◆ Work item
Leave the pictures out. Return the rest of the listing below exactly.

─── Stored data

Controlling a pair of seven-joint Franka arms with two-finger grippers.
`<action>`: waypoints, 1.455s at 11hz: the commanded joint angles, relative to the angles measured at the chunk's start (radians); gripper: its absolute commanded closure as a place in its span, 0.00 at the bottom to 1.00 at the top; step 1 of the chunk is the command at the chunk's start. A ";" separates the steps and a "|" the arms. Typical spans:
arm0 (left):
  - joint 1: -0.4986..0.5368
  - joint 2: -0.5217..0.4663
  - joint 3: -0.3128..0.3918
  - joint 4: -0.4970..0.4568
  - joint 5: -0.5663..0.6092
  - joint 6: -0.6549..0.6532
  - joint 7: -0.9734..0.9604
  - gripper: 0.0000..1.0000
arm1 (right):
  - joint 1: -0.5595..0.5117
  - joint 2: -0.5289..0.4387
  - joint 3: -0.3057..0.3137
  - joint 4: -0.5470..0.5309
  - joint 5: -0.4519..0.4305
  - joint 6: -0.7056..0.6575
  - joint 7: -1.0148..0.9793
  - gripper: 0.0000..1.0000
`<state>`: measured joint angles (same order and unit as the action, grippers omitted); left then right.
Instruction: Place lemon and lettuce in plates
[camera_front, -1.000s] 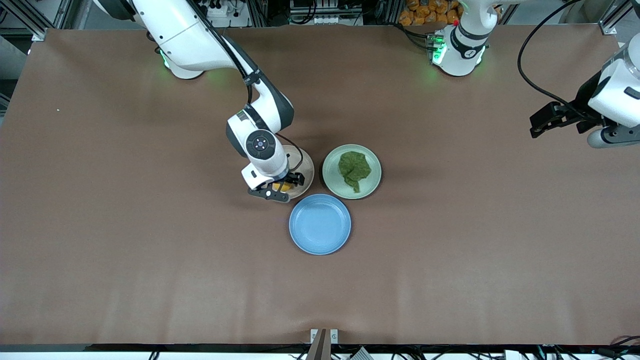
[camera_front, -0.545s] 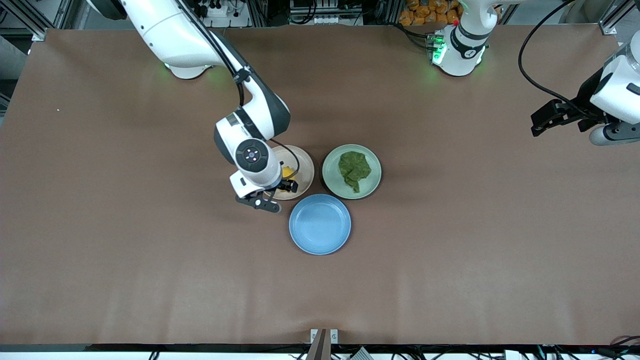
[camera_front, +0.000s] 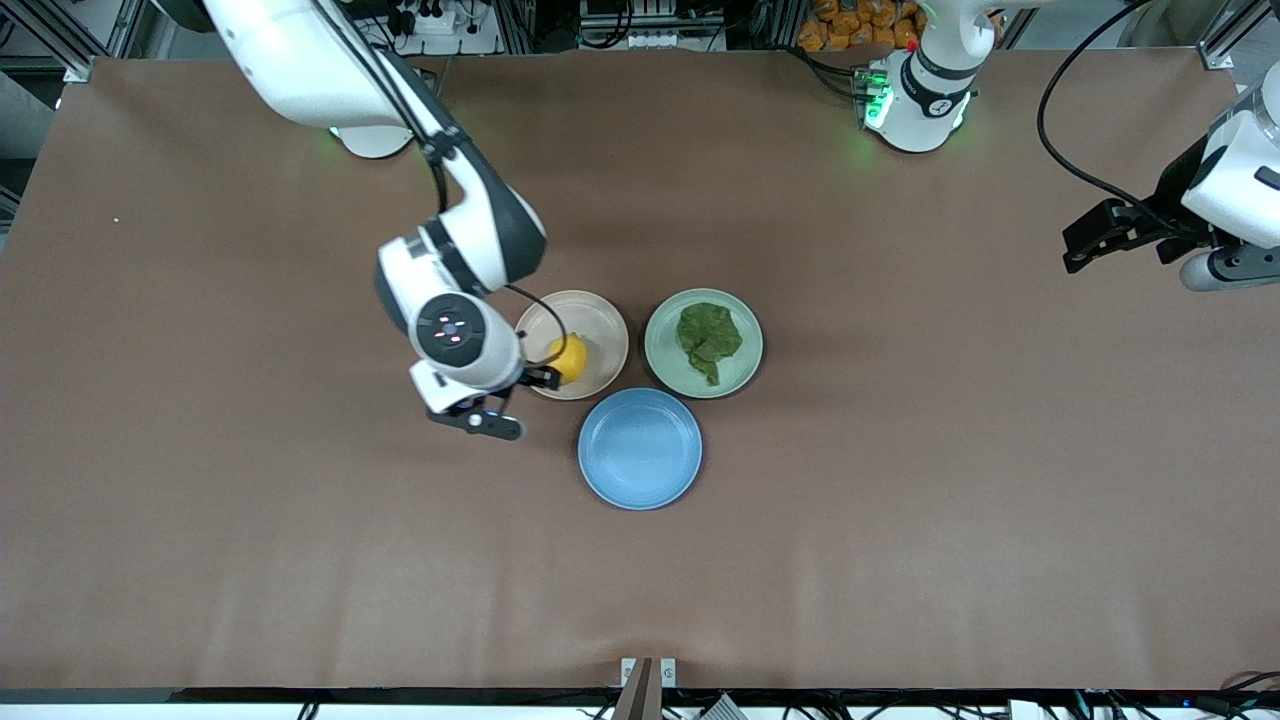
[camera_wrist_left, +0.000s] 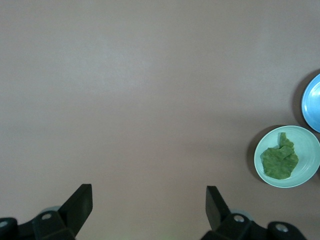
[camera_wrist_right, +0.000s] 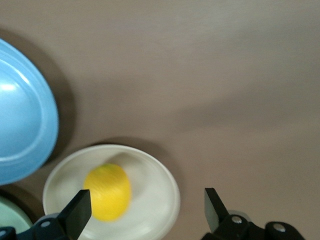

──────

◆ Exercise response
Controlling a pair of seven-joint Franka arms with two-finger grippers.
`<action>`: waypoints, 1.455s at 11hz: the commanded joint angles, relative to the angles measured at the chunk's start (radians); gripper: its absolute commanded closure as a place in its span, 0.00 at the bottom to 1.00 at the top; step 1 of the chunk is the command at the chunk's start. A ";" separates the steps and a "|" the arms. Typical spans:
arm0 (left):
  - joint 1: -0.4986..0.5368
  - joint 2: -0.5217..0.4663
  - joint 3: -0.3128..0.3918
  - joint 4: -0.4970..0.4568
  - joint 5: -0.5663..0.6092
  - joint 6: -0.6549..0.6532
  - joint 7: -0.9734..0.9604
  - gripper: 0.0000..1.0000
arm1 (right):
  - joint 1: -0.5595..0.5117
  - joint 2: -0.5289..0.4387
  - joint 3: -0.3057..0.3137
  - joint 4: -0.5470..0.5309
  - joint 5: -0.4519..0.4305
  - joint 6: -0.7056..0.6575
  - joint 7: -1.0148..0.9793
  - gripper: 0.0000..1.0000
`<state>`: measured joint angles (same order and unit as the action, grippers omitted); left then right.
Instruction: Place lemon and lettuce in plates
[camera_front, -1.000s] 
[camera_front, -0.545s] 
[camera_front, +0.000s] 
[camera_wrist_left, +0.000s] 
[camera_wrist_right, +0.000s] 

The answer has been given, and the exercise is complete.